A local man who fell into Mark Creek and went over Marysville Falls survived the event. On Monday, July 1, Kimberley Search and Rescue performed a highly technical rope rescue to retrieve the man from the river, something that they train often, but had never before put into practice.

Peter Reid from Kimberley Search and Rescue says that they received a call about a missing man late Monday morning.

"He had failed to show up for work and we started a search," Reid says.

Crews walked along the river — which is still running quite quickly — and the man was located sitting on a rock further down the creek.

"He slipped into Mark Creek just above the falls, "Reid said. "He managed to ride the falls all the way down into the bottom pool, then float down towards the canyon where he was able to get up on a rock. We had to do a rope rescue to get him out."

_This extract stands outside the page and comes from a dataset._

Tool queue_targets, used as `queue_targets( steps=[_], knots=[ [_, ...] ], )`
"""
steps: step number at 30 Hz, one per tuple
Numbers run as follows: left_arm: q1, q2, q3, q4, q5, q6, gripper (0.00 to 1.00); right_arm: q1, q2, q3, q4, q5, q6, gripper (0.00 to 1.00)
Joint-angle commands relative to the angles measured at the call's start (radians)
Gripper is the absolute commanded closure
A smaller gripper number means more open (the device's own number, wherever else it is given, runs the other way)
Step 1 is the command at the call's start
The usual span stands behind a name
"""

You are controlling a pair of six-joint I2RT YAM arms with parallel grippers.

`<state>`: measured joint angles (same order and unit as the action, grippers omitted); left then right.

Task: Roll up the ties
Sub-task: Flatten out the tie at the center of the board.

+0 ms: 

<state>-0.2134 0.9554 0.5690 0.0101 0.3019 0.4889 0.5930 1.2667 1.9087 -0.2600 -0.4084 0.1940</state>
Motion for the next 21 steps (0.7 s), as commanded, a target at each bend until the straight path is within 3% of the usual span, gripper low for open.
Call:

Reid says the fact that the man was alive was miraculous.

"He shouldn't have survived — not with the falls running as they are, the log jams and rocks. It's incredible to survive a ride down the falls."

Reid says that KSAR has a rope rescue team that trains regularly, but they had never actually had to use it in a rescue before.

Rope rigging systems were set up on the canyon walls above the man, Reid said.

"One person repelled down and did a quick assessment. He was found to be in fairly good shape. We sent down a second line and a second person, then sent down a stretcher basket and pulled him up the vertical cliff."

Nine Kimberley Search and Rescue personnel and four from Cranbrook were in on the rescue. Normally a rescue like this would go to Fire Rescue, Reid said, but because it started with a search, SAR technicians took care of it.

"This is the first high angle, highly technical rope rescue done in Kimberley," Reid said.

Finding the victim alive was very satisfying, given the grueling few weeks for all area Search and Rescue people.

"It's been an amazingly busy string," Reid said. "We had the Bull River and Findlay Creek searches, then this one. We're very tired. But this one had a nice outcome."

On another light note, Reid says that while they were performing the rescue, rubber ducks that had escaped the finish line at the annual Food Bank Duck Race went floating by.

"While the team was down there, the ducks were floating by. Maybe we should have rescued them too."

And despite all the searches in the past few weeks, training goes on for the busy team.

"Ironically we are training rope rescue today," Reid said.